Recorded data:
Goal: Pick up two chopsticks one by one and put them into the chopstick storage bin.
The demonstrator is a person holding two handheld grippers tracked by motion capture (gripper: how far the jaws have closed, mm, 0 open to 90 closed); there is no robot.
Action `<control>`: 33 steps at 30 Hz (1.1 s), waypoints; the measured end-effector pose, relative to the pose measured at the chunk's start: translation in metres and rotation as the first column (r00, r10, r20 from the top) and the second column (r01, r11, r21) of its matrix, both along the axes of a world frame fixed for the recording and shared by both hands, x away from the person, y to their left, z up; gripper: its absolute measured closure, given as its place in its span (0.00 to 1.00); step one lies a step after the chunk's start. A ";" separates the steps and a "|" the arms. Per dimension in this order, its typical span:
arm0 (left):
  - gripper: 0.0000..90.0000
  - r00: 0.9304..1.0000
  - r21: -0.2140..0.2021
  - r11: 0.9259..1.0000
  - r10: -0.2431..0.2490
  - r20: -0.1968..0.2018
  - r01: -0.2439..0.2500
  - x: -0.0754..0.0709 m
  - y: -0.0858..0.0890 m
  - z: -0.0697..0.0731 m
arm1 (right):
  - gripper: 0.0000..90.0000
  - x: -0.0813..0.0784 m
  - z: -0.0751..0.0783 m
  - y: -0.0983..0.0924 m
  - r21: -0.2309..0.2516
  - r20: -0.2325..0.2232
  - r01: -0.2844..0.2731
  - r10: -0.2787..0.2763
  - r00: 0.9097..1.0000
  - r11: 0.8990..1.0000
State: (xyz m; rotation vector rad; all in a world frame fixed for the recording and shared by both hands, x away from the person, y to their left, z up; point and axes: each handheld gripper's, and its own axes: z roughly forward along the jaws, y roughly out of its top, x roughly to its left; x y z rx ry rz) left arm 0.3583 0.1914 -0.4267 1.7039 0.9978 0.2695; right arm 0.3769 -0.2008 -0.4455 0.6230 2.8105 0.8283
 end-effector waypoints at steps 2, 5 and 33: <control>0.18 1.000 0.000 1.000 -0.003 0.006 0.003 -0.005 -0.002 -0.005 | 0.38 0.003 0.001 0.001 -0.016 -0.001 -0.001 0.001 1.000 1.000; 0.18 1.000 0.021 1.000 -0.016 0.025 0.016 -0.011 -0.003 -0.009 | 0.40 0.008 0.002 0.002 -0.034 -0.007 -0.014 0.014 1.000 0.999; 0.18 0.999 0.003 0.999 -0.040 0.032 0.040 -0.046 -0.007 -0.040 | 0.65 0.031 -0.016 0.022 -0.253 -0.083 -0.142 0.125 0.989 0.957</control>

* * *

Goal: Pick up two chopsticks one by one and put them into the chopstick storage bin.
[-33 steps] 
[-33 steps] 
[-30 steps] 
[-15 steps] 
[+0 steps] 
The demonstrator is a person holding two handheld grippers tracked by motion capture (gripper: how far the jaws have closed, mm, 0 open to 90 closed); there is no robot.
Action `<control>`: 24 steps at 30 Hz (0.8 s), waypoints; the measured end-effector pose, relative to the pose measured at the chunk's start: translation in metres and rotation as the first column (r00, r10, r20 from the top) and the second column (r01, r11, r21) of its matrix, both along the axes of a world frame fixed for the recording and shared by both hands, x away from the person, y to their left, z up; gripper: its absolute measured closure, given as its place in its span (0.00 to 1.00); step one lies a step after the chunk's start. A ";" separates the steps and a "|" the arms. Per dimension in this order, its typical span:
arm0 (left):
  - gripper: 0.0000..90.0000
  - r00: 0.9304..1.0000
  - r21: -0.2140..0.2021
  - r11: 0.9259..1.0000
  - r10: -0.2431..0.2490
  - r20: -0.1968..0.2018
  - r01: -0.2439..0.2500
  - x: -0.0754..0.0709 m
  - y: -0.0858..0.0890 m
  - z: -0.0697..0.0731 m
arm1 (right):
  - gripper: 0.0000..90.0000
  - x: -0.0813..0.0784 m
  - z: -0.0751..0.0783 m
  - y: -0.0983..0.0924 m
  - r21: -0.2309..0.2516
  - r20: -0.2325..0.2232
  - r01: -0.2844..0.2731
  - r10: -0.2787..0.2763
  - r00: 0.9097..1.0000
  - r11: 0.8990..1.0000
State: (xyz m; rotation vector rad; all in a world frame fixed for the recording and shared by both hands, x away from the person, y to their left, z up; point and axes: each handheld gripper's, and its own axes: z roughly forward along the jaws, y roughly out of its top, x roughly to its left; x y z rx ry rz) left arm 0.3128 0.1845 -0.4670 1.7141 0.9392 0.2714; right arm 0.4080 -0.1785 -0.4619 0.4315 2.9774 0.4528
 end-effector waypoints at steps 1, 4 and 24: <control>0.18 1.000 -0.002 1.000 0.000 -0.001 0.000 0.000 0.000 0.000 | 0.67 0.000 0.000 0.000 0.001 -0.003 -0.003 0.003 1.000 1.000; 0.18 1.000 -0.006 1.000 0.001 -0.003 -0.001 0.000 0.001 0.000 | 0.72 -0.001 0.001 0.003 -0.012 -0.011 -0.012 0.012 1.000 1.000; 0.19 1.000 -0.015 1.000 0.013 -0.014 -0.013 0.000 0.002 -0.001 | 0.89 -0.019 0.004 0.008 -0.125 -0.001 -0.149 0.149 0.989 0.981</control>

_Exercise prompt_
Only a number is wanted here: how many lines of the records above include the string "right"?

_Answer area_
4